Guy with a suspect attitude
by Gavazn on Thu Apr 22, 2010 01:25 PM PDTWell she is in his environment at the moment, and he can't exactly say goodnight see you tomorrow. Is she not staying with his family? Sorry Yolanda I dont want to appear as if I am picking on the guy but he seems really aloof. Picking and choosing WHEN to be nice and when to be offish. I could not get intimate with someone whose feelings I do not trust. The real test is if they live separately and date to see if he is still interested in her and wants to see her regularly. And if he calls he again and how he treats her after the "deed".
....
by yolanda on Thu Apr 22, 2010 12:16 PM PDTVahid reminds me of Katy Perry's hit song "Hot 'n Cold"......last episode he was disrespectful........this time he is a totally different person.....he seems to be temperamental and fickle!

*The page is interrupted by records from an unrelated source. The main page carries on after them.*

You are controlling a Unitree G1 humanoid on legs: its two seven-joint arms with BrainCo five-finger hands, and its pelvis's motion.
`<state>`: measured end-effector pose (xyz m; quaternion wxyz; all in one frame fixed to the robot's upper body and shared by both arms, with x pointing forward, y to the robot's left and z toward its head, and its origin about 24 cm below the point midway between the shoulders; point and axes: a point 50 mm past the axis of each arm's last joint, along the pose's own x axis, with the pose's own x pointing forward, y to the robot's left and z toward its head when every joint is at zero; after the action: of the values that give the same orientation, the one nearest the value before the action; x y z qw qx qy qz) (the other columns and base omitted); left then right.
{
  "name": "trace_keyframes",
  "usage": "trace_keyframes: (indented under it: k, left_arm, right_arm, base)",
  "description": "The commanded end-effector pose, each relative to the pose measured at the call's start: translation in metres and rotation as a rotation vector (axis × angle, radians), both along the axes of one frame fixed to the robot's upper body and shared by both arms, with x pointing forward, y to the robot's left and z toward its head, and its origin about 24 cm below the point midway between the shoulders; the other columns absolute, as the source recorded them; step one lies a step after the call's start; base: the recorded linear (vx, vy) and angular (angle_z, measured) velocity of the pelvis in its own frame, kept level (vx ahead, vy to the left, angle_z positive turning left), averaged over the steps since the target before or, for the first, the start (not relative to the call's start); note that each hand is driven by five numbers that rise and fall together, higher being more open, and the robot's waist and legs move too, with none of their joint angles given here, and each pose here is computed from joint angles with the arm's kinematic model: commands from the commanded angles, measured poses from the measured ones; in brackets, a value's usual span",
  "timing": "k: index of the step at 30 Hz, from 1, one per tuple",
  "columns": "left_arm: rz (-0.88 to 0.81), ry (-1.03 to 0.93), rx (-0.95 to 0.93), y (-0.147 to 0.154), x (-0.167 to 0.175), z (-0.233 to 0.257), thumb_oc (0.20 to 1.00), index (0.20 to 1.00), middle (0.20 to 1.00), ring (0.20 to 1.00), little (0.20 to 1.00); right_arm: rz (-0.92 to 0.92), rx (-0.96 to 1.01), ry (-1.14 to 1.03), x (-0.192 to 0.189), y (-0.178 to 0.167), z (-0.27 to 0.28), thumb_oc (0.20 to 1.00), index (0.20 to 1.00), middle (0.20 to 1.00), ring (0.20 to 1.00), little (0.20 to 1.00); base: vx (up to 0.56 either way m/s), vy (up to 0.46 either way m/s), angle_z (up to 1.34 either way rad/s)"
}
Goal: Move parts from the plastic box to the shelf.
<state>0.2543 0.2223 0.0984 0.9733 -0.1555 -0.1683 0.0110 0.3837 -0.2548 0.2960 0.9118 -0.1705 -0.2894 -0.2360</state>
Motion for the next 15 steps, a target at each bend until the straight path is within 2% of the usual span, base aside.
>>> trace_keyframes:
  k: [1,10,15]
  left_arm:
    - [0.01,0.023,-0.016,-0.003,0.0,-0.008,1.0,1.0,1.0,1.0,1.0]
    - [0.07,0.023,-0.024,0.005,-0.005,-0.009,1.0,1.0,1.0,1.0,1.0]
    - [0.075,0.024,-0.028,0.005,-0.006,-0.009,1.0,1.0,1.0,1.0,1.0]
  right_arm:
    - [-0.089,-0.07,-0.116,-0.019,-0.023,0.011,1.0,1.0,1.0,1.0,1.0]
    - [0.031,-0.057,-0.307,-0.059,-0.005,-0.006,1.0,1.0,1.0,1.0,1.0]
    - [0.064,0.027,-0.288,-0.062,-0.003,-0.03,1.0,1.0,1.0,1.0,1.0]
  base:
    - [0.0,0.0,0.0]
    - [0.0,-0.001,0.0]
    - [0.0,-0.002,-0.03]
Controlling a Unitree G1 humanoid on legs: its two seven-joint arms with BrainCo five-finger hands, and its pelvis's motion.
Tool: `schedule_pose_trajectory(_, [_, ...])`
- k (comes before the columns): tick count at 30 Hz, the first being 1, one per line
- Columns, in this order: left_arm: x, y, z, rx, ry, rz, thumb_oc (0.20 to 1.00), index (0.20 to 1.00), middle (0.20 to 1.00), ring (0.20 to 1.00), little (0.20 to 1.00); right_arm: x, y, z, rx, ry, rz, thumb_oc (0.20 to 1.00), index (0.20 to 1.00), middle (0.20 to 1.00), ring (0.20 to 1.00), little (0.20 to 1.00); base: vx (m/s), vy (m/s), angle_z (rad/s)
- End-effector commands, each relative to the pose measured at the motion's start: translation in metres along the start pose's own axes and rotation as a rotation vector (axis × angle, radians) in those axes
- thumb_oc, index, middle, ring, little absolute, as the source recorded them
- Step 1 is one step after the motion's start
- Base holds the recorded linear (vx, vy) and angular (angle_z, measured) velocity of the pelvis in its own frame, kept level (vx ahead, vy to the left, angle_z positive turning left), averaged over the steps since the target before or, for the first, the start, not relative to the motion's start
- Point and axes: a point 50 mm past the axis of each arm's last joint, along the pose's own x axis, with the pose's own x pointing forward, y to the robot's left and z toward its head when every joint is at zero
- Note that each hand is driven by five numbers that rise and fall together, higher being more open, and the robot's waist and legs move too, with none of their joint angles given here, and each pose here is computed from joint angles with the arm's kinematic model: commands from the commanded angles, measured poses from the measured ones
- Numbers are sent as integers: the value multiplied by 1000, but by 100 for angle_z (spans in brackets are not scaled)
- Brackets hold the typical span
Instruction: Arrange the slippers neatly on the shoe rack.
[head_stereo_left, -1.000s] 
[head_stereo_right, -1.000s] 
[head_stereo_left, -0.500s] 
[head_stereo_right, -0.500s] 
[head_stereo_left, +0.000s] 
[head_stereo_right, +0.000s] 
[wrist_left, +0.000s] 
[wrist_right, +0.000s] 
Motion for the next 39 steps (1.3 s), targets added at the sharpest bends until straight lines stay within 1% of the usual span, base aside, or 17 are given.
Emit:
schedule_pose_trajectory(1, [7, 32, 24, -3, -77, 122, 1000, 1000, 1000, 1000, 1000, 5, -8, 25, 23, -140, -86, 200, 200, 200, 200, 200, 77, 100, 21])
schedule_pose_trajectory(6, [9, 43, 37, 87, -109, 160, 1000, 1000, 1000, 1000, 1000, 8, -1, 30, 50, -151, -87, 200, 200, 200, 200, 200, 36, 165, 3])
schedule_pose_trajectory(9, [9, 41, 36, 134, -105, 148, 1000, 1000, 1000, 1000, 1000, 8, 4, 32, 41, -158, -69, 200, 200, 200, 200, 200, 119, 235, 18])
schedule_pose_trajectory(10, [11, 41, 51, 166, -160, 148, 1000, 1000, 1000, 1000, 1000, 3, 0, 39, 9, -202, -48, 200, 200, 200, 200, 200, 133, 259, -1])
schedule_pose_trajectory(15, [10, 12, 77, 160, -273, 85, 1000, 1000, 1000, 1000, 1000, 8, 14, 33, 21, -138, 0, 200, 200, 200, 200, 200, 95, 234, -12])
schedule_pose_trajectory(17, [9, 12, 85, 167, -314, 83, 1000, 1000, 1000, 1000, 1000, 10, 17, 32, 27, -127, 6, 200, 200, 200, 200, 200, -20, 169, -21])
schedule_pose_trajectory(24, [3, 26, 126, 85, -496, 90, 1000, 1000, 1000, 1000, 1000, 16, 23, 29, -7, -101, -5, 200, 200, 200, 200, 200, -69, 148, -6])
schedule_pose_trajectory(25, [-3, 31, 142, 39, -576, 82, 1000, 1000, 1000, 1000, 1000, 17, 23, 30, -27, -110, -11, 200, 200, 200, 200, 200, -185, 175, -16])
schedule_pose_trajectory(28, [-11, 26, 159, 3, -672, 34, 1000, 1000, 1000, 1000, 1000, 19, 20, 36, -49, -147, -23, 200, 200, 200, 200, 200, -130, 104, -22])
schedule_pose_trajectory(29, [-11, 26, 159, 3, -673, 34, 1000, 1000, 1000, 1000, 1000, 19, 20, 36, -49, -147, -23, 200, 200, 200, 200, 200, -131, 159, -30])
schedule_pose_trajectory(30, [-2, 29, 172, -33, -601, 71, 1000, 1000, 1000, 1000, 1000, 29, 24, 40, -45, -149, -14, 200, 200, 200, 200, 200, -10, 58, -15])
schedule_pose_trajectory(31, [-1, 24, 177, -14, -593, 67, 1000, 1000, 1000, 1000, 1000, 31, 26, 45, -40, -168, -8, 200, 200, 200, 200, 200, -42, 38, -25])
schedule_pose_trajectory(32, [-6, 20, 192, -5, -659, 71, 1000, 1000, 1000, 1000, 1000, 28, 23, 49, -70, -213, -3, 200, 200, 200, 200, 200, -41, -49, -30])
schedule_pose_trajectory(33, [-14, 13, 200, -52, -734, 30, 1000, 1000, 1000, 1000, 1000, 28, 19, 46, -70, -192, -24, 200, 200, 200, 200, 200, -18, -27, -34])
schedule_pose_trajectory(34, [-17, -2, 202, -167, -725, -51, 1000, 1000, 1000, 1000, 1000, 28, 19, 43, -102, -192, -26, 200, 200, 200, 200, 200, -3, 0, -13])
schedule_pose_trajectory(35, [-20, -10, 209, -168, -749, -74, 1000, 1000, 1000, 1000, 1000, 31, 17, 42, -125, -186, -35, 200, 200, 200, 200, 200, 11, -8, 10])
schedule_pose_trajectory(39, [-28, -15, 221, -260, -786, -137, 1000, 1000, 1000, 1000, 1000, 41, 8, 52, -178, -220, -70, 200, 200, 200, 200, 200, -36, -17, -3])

Good thing is that he seems to be pretty protective!
He is just playing around
by Gavazn on Thu Apr 22, 2010 11:06 AM PDTHe has not told TB that he loves her. Surely that should count, or is it his "supposed" virginity they are both obssessing about here? Must say he does not sound a good guy, hot then cold then hot ... what happened to charm and personality??? He is not exactly a barrel of laughs, is he?
......
by yolanda on Thu Apr 22, 2010 06:50 AM PDTOMG!
What a story! It is amazing that Vahid had 180 degree change!